Editor's Note: Any reference to TheStreet Ratings and its underlying recommendation does not reflect the opinion of TheStreet, Inc. or any of its contributors including Jim Cramer or Stephanie Link.

TheStreet Ratings' stock model projects a stock's total return potential over a 12-month period including both price appreciation and dividends. Our Buy, Hold or Sell ratings designate how we expect these stocks to perform against a general benchmark of the equities market and interest rates.

While plenty of high-yield opportunities exist, investors must always consider the safety of their dividend and the total return potential of their investment. It is not uncommon for a struggling company to suspend high-yielding dividends and subsequently result in precipitous share price declines.

TheStreet Ratings' stock rating model views dividends favorably, but not so much that other factors are disregarded. Our model gauges the relationship between risk and reward in several ways, including: the pricing drawdown as compared to potential profit volatility, i.e. how much one is willing to risk in order to earn profits?; the level of acceptable volatility for highly performing stocks; the current valuation as compared to projected earnings growth; and the financial strength of the underlying company as compared to its stock's valuation as compared to its stock's performance.

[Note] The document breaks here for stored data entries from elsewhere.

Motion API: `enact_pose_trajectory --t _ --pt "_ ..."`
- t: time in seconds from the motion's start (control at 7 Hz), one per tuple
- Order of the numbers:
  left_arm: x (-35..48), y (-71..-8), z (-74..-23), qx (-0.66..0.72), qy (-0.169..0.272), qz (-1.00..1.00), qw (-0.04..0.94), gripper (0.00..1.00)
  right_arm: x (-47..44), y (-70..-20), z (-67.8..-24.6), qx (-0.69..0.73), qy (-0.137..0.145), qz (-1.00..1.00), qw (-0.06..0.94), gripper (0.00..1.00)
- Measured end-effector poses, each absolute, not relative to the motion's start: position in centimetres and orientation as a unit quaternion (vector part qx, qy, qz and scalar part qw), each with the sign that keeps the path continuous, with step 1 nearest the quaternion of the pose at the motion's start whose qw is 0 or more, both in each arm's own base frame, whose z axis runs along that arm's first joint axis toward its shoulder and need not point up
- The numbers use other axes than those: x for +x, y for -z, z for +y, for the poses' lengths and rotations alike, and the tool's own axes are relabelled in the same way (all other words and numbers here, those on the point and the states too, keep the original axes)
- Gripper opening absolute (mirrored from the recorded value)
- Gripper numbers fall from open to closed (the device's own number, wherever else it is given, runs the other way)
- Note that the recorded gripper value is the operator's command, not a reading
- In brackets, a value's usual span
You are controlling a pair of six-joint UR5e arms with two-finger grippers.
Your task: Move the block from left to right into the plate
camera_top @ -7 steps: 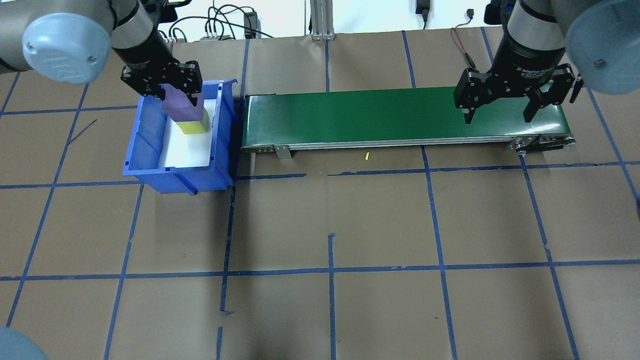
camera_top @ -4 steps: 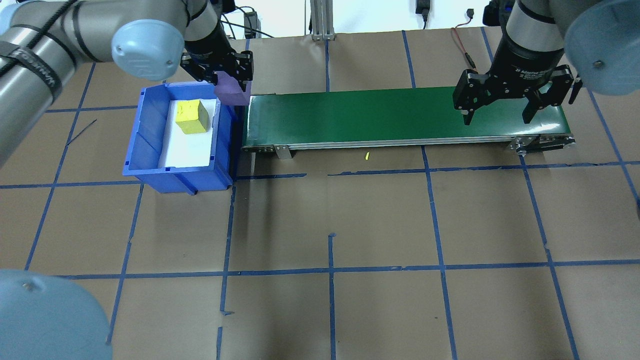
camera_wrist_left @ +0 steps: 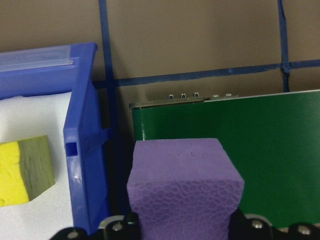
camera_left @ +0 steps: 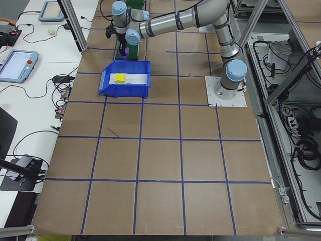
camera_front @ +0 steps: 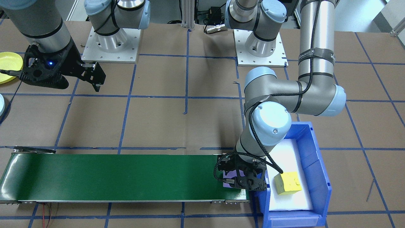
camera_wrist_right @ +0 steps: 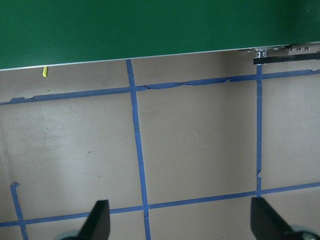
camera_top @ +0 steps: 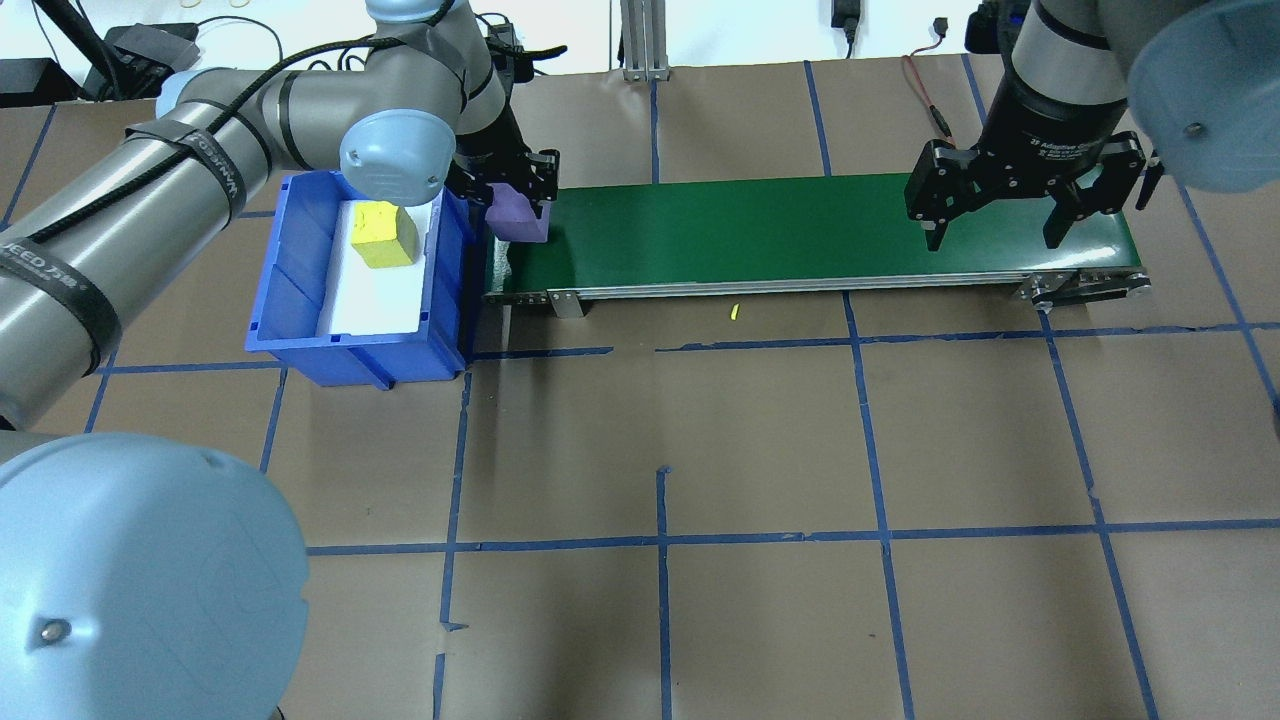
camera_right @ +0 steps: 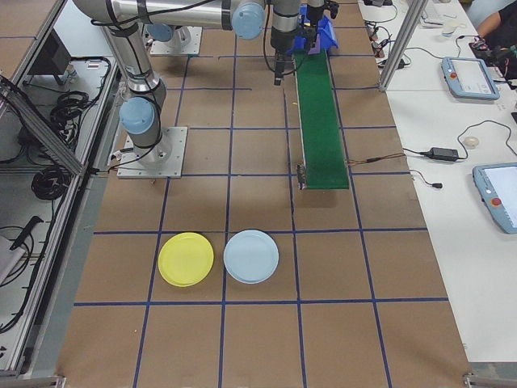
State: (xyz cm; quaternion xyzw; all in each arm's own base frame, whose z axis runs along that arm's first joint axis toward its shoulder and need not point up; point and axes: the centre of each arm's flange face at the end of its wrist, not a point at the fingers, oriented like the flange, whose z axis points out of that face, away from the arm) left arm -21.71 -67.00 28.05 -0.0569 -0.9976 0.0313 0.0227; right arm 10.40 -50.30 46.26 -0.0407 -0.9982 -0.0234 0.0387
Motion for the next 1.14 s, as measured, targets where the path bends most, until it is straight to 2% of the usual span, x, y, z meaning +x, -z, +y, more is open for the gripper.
enact_pose_trajectory --t 0.29,0.57,0.86,1.14 --pt "-22.7 -29.2 -66.3 -0.064 -0.042 -0.997 0.024 1.0 10.4 -46.1 -51.1 -0.046 0.012 -0.999 0.019 1.0" --pt "-22.3 -33.6 -65.6 -0.059 -0.054 -0.997 0.022 1.0 10.8 -43.2 -55.6 -0.05 -0.024 -0.998 -0.041 1.0" --pt "-15.9 -36.0 -66.9 -0.024 -0.051 -0.998 0.009 1.0 11.8 -38.0 -60.7 -0.05 -0.048 -0.992 -0.11 1.0" --pt "-8.8 -33.4 -68.8 -0.019 -0.029 -0.999 0.003 1.0 12.7 -34.1 -64.9 -0.069 -0.053 -0.982 -0.168 1.0"
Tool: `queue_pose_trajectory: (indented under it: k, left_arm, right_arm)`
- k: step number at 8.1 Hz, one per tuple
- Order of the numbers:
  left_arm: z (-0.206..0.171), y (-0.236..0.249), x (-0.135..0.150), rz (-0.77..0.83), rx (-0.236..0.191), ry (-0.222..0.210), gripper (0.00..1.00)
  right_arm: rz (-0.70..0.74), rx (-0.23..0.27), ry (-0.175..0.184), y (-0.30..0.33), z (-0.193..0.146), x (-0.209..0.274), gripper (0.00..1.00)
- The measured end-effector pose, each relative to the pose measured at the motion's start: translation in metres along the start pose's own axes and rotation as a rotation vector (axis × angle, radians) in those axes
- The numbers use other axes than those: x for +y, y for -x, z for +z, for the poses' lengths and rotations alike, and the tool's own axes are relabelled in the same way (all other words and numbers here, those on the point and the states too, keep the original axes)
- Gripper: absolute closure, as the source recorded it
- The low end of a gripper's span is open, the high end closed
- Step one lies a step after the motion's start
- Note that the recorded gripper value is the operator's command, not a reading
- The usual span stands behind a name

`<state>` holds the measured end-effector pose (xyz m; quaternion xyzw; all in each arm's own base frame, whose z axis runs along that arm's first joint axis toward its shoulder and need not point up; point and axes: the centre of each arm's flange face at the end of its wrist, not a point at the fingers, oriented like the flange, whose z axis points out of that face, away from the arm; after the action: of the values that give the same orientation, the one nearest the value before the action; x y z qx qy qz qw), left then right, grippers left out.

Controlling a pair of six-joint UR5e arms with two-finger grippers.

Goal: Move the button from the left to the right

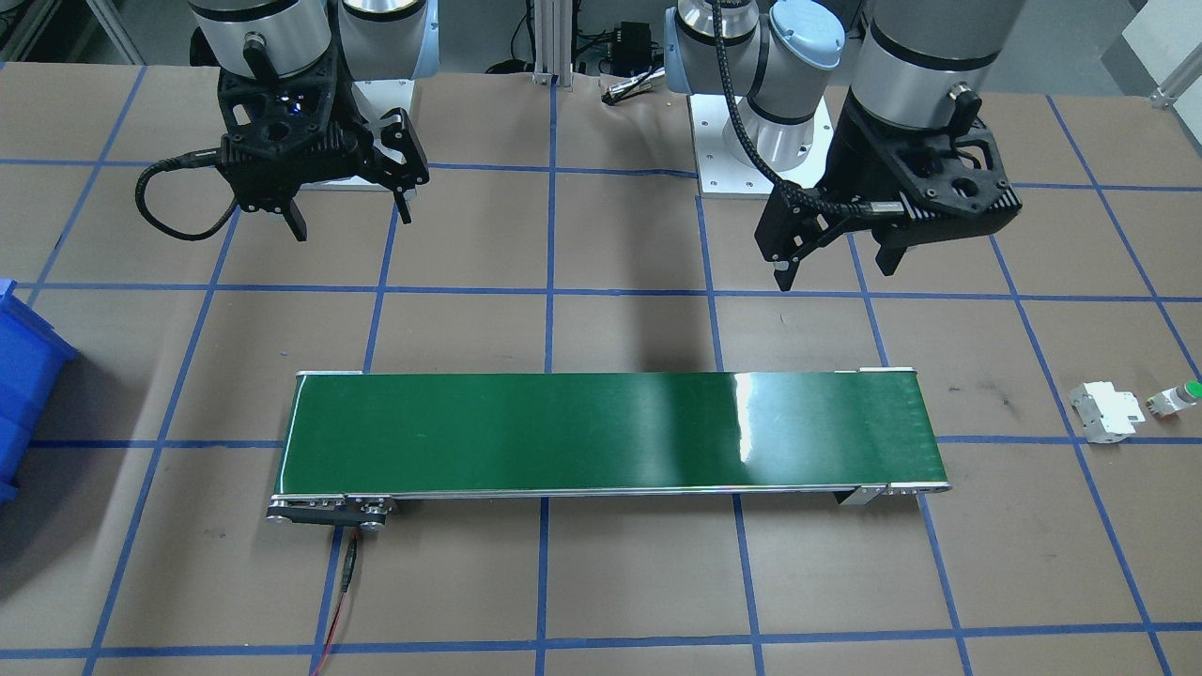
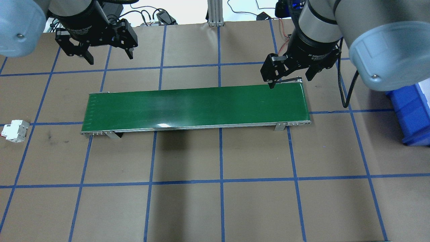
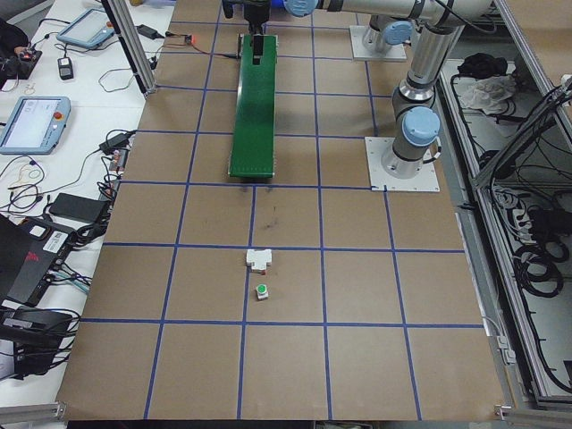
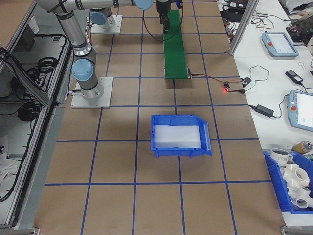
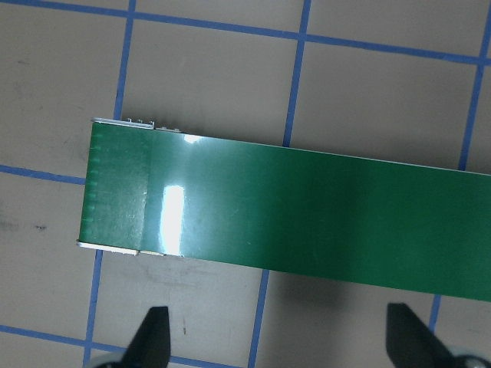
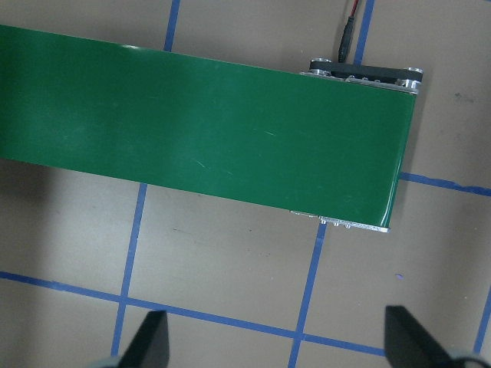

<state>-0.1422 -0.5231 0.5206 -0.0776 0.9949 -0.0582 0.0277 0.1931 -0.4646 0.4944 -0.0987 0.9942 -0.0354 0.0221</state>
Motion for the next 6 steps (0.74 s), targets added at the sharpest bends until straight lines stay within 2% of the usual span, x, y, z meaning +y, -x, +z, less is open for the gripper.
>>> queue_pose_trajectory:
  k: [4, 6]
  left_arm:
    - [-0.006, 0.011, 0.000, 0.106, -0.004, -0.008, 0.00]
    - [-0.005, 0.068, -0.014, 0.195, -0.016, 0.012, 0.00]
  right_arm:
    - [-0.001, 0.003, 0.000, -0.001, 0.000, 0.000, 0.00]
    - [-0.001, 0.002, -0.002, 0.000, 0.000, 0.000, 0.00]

These and many more derived observations are then combined, ranked, weighted, and scenario-tested to create a more complete analysis. The result is a systematic and disciplined method of selecting stocks. As always, stock ratings should not be treated as gospel — rather, use them as a starting point for your own research.

The following pages contain our analysis of 5 stocks with substantial yields, that ultimately, we have rated "Hold."

CYS Investments

Dividend Yield: 15.60%

CYS Investments (NYSE: CYS) shares currently have a dividend yield of 15.60%.

No company description available. The company has a P/E ratio of 4.63.

The average volume for CYS Investments has been 3,160,800 shares per day over the past 30 days. CYS Investments has a market cap of $1.5 billion and is part of the real estate industry. Shares are down 24.7% year to date as of the close of trading on Wednesday.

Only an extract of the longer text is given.